Bernhard seeks to disqualify Enwave on LSU energy deal

Controversy over a long-term, lucrative deal to modernize the aging energy system on the LSU main campus is intensifying, now that the university’s technical staff and consulting firm, KPMG, have recommended the board award the contract to Enwave Energy over Louisiana Energy Partners, a venture owned in part by businessman Jim Bernhard’s portfolio company Bernhard Energy.

Enwave scored 17 points higher than LAEP in an evaluation of the proposals conducted earlier this month by LSU staff and KPMG, with a guarantee of savings to LSU of some $90 million over the 30-year life of the contract, compared to LAEP’s promised savings of $30 million.

The LSU Board of Supervisors was set to vote on the staff recommendation at a Dec. 22 meeting that was postponed. Multiple sources familiar with the situation say there was disagreement among members about how to proceed amid pressure from those who want to award the deal to the powerful and politically connected Bernhard.

Now, the Bernhard group is challenging Enwave’s eligibility to bid on the deal because the firm does not have a commercial contractor’s license in Louisiana. LAEP filed a formal complaint this morning with the Louisiana State Licensing Board for Contractors, effectively seeking to disqualify Enwave from the process, the agency’s executive director, Michael McDuff confirmed.

McDuff had not seen the complaint but says the board is investigating and that if Enwave submitted a proposal related to construction services and does not have a license it would be disqualified.

It is unclear, however, whether LSU solicited for construction services when it asked Enwave and LAEP to submit proposals earlier this year.

The chair of the contractors’ licensing board, Lee Mallet, is also a member of the LSU board. 

Mallet says that although as chairman of the licensing board he does not have a say in the controversy, it is “cut and dry,” in his opinion, that Enwave should be disqualified. 

“I think the documents speak for themselves that at a minimum we require a contractor’s license,” he says.

Because LSU did not publicly bid the contract, the solicitation documents have not been made public and were not immediately available this morning.

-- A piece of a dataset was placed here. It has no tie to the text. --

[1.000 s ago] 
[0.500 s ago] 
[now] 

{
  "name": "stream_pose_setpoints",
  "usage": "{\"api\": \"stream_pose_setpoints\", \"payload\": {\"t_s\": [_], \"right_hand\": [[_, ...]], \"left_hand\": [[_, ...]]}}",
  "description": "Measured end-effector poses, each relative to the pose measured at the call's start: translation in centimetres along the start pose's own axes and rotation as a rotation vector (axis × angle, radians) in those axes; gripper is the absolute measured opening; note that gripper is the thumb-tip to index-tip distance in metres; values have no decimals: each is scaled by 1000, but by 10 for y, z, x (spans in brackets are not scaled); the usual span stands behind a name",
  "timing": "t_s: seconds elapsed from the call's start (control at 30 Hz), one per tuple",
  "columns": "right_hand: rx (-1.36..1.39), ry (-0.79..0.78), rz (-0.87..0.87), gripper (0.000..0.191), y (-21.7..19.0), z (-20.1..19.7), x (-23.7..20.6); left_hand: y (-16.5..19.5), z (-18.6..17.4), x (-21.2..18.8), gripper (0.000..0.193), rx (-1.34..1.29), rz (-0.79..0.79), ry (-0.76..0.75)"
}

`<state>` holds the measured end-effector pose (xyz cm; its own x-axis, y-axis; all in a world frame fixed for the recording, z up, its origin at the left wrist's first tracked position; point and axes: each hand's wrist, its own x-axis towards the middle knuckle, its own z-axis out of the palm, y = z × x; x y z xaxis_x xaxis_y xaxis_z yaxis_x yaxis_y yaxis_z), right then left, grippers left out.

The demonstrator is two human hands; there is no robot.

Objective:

Enwave declined to comment.

In addition to the licensing issue, Bernhard has been trying to build a case that hiring a local firm would create more local jobs than hiring Enwave.

Enwave, which has a long-term contract with the LSU Health Sciences Center in New Orleans, is based in Canada. LAEP, though half-owned by a local company, is a joint venture with multinational Johnson Controls, headquartered in Ireland.

Shortly before Christmas, a top executive with Bernhard, Jeff Koonce, sought an opinion from local economist Jim Richardson on whether hiring a local firm would create more local jobs, according to Koonce and Richardson.

In his reply, and in a subsequent letter sent to LSU Board Chair Robert Dampf, Richardson said the board should focus on awarding the contract to the firm that offers the best deal to LSU.

“Politics shouldn’t be part of the game,” Richardson tells Daily Report. “You want the best company. It is nice to have a company from here but we are looking for the best company. You have to evaluate who can do it for the best price and that is why LSU hired KPMG.”